We are never too old to exercise. Studies show that no matter our age, our bodies respond well with just small increases in physical activity.

There are more than physical benefits. People who start even a light activity program report they feel happier than before. They also report feeling more confident.

People who have an easier time moving keep their balance better. Focusing on activities that improve balance and mobility will greatly reduce the chance of a fall.

Your family member does not have to become a fitness buff to reap the benefits. Even a regular walk once a day can make a difference.

The types of exercise that help prevent falls are very simple. They focus on three types of activities: balance, strength, and flexibility.

  • Balance exercises work to help us stay upright. They train the brain to be more aware of the body’s position. The brain receives cues earlier in the fall so we have more time to recoup. They also train the muscles to more finely control posture. Balance exercises can be done standing in one position with a hand on a chair. Generally they are done with eyes open.
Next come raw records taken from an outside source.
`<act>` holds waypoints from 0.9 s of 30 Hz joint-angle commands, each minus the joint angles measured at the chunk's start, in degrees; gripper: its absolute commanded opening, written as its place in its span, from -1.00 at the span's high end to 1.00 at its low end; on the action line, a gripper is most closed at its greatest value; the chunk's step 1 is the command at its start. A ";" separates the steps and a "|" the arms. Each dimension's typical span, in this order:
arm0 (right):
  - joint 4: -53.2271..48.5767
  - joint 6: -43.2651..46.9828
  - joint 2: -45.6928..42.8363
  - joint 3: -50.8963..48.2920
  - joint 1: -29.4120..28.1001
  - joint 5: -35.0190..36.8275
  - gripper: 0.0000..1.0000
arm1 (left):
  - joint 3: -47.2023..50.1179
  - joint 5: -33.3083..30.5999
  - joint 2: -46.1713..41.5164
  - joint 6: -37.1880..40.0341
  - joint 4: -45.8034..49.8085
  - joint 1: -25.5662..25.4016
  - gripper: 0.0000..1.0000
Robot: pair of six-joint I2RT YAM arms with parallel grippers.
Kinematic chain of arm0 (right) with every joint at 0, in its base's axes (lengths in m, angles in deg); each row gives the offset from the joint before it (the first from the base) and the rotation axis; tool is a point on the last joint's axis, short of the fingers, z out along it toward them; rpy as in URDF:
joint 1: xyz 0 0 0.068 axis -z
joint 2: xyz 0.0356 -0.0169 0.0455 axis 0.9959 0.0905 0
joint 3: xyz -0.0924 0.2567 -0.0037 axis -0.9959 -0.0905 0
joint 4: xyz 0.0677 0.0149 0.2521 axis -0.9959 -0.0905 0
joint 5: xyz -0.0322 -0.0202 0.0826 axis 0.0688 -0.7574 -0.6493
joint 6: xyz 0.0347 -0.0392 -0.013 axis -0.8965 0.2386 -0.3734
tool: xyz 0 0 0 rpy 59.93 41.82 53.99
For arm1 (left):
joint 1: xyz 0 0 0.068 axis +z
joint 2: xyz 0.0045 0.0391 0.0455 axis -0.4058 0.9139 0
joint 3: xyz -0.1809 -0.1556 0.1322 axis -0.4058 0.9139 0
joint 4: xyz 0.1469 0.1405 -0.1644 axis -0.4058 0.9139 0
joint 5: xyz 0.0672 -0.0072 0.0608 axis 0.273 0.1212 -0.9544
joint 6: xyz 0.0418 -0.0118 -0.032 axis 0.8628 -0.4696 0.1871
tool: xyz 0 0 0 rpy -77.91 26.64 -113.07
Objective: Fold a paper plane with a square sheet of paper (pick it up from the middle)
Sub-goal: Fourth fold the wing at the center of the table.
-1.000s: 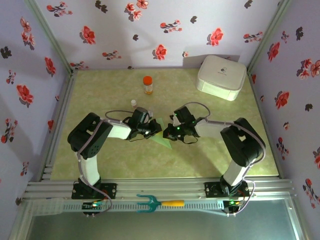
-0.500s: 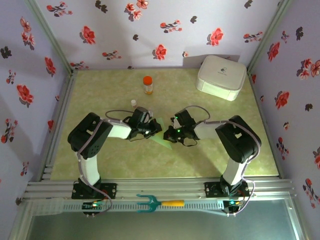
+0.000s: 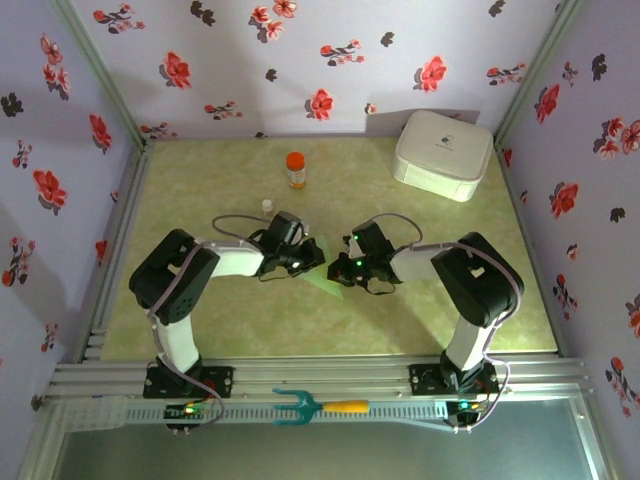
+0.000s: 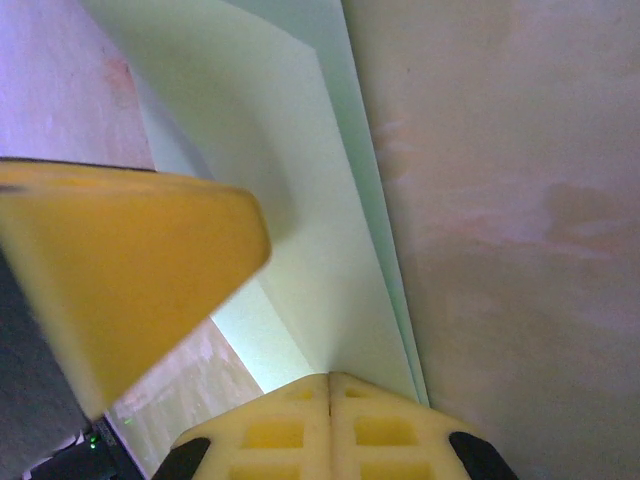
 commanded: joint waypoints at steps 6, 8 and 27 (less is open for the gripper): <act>-7.89 0.13 1.69 -2.94 0.53 4.28 1.00 | 1.40 -2.64 3.98 -0.74 -0.64 1.17 1.00; -8.27 0.47 1.61 -2.94 0.53 4.43 1.00 | 0.72 -2.90 3.96 0.35 0.81 2.17 1.00; -8.88 1.48 1.42 -3.31 0.53 4.08 1.00 | -5.91 -1.85 4.38 7.56 11.26 11.46 1.00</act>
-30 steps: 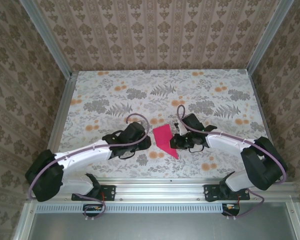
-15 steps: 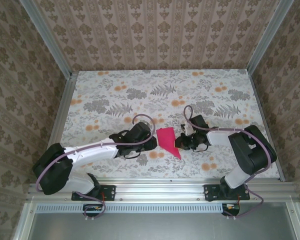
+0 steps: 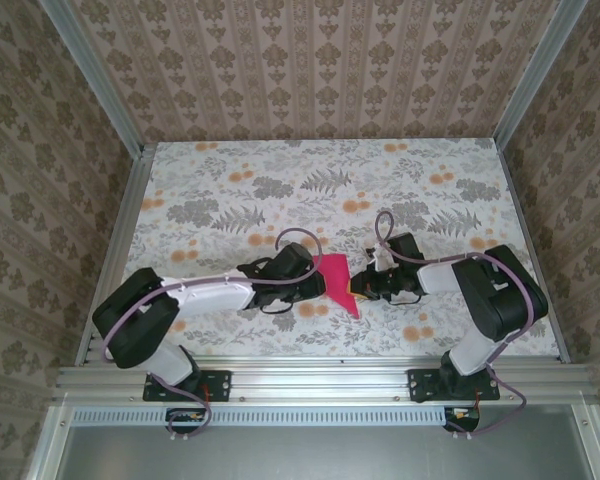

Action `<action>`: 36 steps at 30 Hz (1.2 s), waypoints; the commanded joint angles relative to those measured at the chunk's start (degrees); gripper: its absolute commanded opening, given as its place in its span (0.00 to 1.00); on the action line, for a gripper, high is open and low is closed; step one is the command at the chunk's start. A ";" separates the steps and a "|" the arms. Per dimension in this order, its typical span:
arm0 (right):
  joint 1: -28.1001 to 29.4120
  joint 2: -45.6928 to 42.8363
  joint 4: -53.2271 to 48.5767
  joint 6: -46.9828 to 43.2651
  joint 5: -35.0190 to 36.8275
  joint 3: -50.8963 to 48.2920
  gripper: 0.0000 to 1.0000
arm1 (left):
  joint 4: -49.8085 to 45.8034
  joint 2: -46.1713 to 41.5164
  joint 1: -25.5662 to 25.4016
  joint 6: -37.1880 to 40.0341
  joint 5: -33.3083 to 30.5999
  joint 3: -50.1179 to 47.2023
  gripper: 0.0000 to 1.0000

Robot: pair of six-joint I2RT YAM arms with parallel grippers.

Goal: Fold a paper plane with a square sheet of paper (pick it up from the middle)

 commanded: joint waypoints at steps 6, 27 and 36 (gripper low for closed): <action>1.80 5.12 -1.35 -1.17 7.83 -0.60 0.12 | 0.70 2.08 0.93 -1.18 0.42 4.47 0.41; 1.85 2.64 0.09 -2.28 7.71 -1.55 0.14 | -1.73 -3.95 -0.16 -2.26 -1.40 7.22 0.68; 1.80 1.08 -1.09 -1.71 10.61 -2.35 0.14 | -11.50 -4.82 -0.26 -3.69 -4.95 17.26 0.84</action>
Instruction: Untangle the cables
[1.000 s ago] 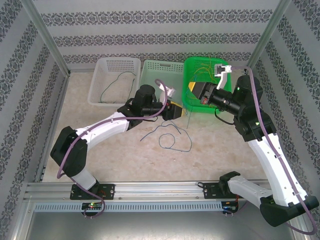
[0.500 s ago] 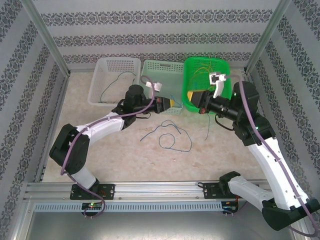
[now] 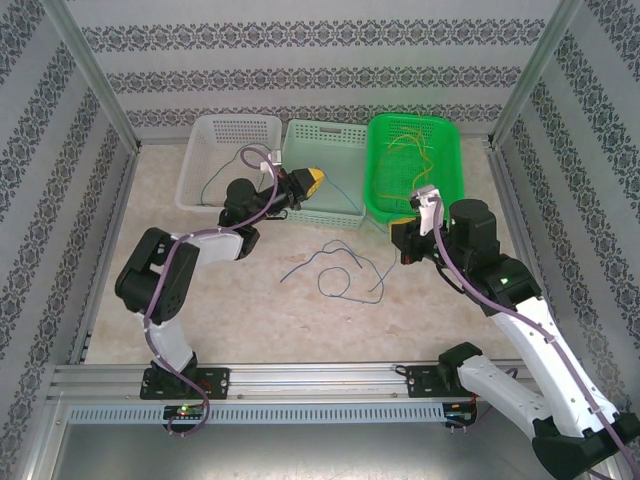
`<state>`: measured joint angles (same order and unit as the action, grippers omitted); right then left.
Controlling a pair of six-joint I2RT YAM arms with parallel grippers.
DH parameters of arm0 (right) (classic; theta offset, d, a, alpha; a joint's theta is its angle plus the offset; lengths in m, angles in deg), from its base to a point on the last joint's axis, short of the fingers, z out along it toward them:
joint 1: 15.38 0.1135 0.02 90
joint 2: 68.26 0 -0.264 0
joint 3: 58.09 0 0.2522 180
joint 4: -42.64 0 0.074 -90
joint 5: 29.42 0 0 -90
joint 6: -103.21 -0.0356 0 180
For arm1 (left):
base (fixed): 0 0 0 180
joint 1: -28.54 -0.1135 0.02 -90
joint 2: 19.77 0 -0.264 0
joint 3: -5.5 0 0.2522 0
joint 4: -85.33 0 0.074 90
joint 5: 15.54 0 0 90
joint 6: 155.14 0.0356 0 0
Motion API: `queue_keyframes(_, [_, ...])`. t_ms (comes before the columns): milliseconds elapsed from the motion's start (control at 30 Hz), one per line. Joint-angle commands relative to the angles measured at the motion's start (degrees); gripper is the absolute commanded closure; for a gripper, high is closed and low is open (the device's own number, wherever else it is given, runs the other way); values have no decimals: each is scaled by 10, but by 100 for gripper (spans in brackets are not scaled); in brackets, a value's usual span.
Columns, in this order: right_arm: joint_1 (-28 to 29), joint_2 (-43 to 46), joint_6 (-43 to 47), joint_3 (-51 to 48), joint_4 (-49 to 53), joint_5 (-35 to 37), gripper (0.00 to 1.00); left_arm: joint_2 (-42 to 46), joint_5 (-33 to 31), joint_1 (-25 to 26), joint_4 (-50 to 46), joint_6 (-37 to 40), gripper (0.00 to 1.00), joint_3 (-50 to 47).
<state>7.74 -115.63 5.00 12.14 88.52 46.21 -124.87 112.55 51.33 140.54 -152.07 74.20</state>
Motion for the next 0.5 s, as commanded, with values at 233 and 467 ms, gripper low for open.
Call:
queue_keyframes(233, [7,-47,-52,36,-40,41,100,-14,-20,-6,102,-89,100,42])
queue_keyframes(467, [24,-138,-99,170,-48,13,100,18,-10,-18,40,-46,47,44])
Gradually, balance exercises can be done without holding on to anything. More advanced versions involve the same activities, but with eyes closed. The National Institute on Aging has pictures and instructions for 6 balance exercises. In addition, “tai chi” is another form of balancing exercise. It is an ancient Chinese movement program that has been shown to be both pleasant and very effective at improving balance. Check with senior centers, local television, or the library for classes or videos with tai chi instruction.
  • Strengthening exercises help build and tone muscle. Strong muscles help us hold ourselves straight. Strengthening exercises are sometimes called “resistance training.” This is because they generally involve lifting weights against the pull of gravity. You don’t have to become a muscle-bound athlete to feel the benefits. Many seniors report an easier time getting around even after a short period of strength training using very small weights. In this case, resistance is NOT futile. What’s more, you don’t need a gym! The National Institute on Aging has pictures and instructions for 10 strengthening exercises that can be done at home.
  • Flexibility exercises allow us to move more freely. They generally involve stretching. This improves the range of motion in the arms and legs. The more fluidly we move, the less likely we are to stumble or fall. With loose, as opposed to cramped muscles, we can also reach out easily to catch ourselves if we do start to lose balance. The National Institute on Aging has pictures and instructions for 12 flexibility exercises. Yoga is another form of flexibility exercise. It has been practiced in India for centuries. Yoga is not a religion. But it does involve breathing and calming both the mind and body. As a result, many people report feeling physically better and “spiritually” more peaceful.

Before beginning any new regimen, check with your family member’s physician. Simple as these activities are, you want to be sure you are aware of any specific limitations your relative should keep in mind.

Which type of exercise seems like the easiest one for your relative to try?